▸ What to do:
All of the data goes into your copy exactly as written. Images do not.

[[ Provided data open ]]

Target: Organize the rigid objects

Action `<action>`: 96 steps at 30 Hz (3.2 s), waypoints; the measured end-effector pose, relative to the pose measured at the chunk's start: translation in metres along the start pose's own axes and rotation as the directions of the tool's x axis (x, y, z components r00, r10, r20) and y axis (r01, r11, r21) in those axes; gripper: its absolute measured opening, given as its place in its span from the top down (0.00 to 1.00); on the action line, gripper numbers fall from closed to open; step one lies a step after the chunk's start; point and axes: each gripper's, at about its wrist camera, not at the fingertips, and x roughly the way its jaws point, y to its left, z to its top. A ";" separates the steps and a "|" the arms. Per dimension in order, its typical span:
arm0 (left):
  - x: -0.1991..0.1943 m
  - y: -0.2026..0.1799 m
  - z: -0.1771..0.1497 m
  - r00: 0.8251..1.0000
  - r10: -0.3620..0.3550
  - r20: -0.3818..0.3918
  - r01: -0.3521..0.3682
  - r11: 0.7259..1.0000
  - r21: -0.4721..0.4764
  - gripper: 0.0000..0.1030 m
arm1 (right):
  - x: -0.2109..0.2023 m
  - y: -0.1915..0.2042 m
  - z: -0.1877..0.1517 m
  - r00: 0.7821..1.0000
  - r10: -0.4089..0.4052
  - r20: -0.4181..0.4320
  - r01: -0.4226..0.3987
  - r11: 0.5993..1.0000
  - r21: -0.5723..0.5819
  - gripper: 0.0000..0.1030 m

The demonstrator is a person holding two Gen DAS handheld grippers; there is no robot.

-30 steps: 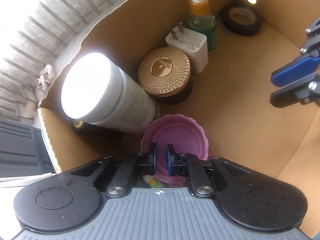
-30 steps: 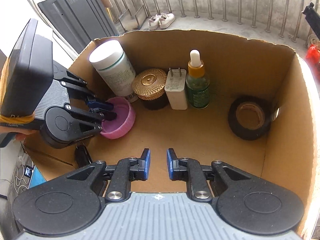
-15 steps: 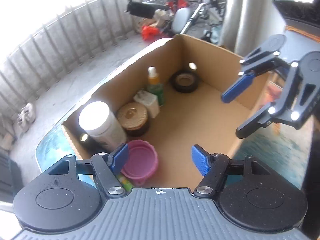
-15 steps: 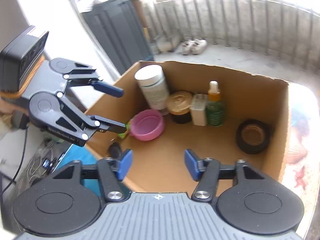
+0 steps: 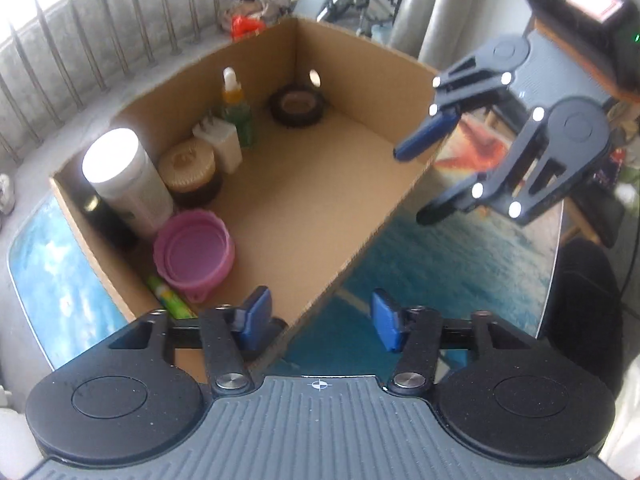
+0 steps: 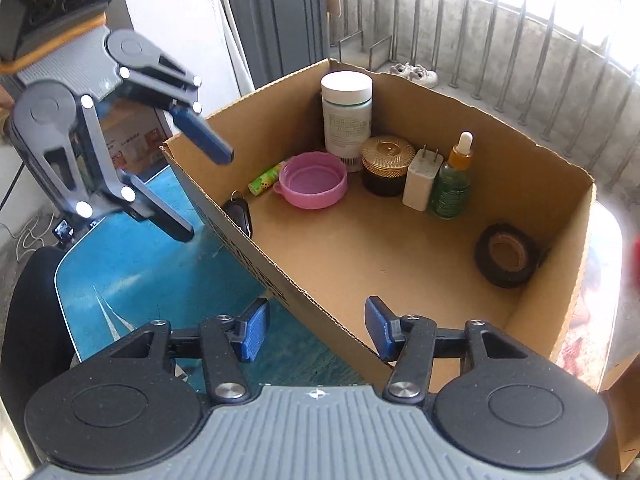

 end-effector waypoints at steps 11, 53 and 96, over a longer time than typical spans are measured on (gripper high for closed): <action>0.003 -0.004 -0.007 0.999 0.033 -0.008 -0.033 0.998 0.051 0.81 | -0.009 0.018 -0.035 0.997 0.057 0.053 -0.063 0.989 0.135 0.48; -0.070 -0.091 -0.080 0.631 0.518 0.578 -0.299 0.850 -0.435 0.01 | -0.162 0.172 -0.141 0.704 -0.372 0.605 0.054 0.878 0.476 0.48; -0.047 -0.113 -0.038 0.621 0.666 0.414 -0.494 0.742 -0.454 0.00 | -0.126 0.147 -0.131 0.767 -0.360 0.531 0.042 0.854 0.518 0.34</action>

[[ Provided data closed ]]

▸ Output for this task:
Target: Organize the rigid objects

Action `<action>`: 96 steps at 30 Hz (3.2 s), waypoints; the measured end-effector pose, relative to the pose measured at the chunk's start: translation in metres along the start pose's own axes and rotation as the directions of the tool's x axis (x, y, z components r00, r10, r20) and y axis (r01, r11, r21) in those axes; gripper: its absolute measured opening, given as its place in its span from the top down (0.00 to 1.00); on the action line, gripper numbers fall from closed to open; step one lies a step after the chunk's start; point and axes: each gripper's, at about its wrist camera, not at the fingertips, and x roughly the way its jaws point, y to its left, z to its top. A ";" separates the steps and a "|" the arms. Per dimension in order, its typical span:
arm0 (left):
  - x: -0.1991..0.1943 m
  - y: -0.2026..0.1799 m
  - z: -0.1771..0.1497 m
  - r00: 0.8251..1.0000
  - r10: -0.3620..0.3550
  - r20: -0.3818..0.3918
  - r01: -0.3521..0.3682
  - r11: 0.7259..1.0000
  - r21: -0.4721..0.4764
  - gripper: 0.0000..0.1030 m
arm1 (right):
  - x: -0.2109..0.2023 m
  - y: -0.1915..0.2042 m
  - z: -0.1877..0.1517 m
  - r00: 0.7821..1.0000
  - r10: -0.4089..0.4052
  - r20: -0.4181..0.4320
  - r01: -0.4226..0.3987
  - r11: 0.5993..1.0000
  - r21: -0.5723..0.5819
  - gripper: 0.0000..0.1030 m

The demonstrator is a person holding two Gen DAS handheld grippers; there is no robot.

-30 steps: 
-30 steps: 
-15 steps: 
-15 steps: 
+0 steps: 
+0 steps: 

 end-effector waypoints at steps 11, 53 and 96, over a longer time than typical spans are measured on (gripper high for closed): <action>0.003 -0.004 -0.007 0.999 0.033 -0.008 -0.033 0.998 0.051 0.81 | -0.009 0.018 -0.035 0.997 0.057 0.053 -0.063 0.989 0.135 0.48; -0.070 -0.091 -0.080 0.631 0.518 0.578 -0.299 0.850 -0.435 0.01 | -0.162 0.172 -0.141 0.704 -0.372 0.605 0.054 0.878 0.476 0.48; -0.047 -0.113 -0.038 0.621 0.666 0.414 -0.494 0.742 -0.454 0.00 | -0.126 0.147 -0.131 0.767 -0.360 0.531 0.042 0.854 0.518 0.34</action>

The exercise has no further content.